** Task description **
The lines to copy from the data below are those that hold the string "Could".

** Stored data **
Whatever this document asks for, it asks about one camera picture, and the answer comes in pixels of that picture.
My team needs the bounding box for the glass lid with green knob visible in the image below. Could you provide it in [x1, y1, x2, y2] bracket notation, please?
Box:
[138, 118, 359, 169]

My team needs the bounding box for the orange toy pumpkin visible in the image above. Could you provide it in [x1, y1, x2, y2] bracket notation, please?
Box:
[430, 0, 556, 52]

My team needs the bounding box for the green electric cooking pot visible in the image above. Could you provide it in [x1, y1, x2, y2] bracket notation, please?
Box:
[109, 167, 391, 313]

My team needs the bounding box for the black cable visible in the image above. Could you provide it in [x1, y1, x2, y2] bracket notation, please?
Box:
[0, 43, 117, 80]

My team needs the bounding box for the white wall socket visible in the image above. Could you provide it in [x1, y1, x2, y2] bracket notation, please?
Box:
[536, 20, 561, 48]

* * *

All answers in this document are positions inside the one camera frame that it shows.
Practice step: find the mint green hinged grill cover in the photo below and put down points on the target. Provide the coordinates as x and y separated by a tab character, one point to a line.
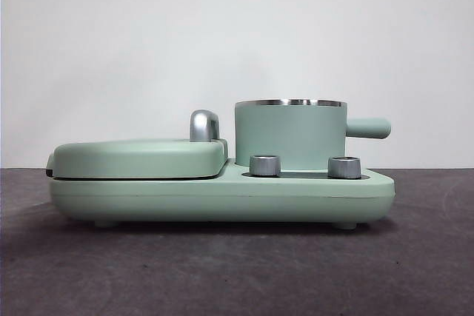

* * *

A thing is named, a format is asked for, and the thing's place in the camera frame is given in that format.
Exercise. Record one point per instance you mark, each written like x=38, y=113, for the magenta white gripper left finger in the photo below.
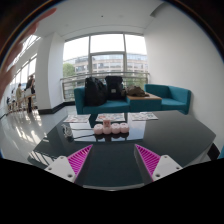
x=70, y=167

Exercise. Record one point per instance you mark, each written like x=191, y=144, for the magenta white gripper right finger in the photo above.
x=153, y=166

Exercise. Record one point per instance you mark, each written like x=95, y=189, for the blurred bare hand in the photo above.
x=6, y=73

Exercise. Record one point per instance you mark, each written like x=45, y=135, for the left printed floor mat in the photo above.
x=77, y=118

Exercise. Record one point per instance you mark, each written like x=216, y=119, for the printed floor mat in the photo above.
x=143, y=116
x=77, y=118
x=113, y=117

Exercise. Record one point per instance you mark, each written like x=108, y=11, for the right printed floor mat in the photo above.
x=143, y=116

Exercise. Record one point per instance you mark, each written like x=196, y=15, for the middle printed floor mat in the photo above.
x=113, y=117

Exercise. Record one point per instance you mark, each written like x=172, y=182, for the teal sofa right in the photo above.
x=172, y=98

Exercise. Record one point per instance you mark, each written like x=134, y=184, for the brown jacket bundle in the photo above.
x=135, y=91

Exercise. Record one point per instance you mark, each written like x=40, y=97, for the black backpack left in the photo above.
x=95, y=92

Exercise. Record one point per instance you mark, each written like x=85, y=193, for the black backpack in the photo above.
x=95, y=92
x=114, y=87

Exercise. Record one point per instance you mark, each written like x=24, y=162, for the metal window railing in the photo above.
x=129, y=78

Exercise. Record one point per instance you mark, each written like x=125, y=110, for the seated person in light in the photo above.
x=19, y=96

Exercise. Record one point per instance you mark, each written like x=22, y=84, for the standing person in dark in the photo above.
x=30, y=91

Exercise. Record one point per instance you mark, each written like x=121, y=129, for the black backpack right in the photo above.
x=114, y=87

** Response for this exercise **
My team needs the bounding box for the glass lid with green knob visible in the image below. Could you provide it in [x1, y1, x2, y2] bracket notation, please?
My team needs the bounding box for the orange toy pumpkin visible in the image above. Could you provide it in [x1, y1, x2, y2] bracket notation, please?
My team needs the bounding box for the green electric cooking pot visible in the image above. Could you provide it in [x1, y1, x2, y2] bracket notation, please?
My team needs the bounding box for the black cable visible in the image above. Could you provide it in [x1, y1, x2, y2] bracket notation, please?
My team needs the bounding box for the white wall socket visible in the image above. Could you provide it in [x1, y1, x2, y2] bracket notation, please?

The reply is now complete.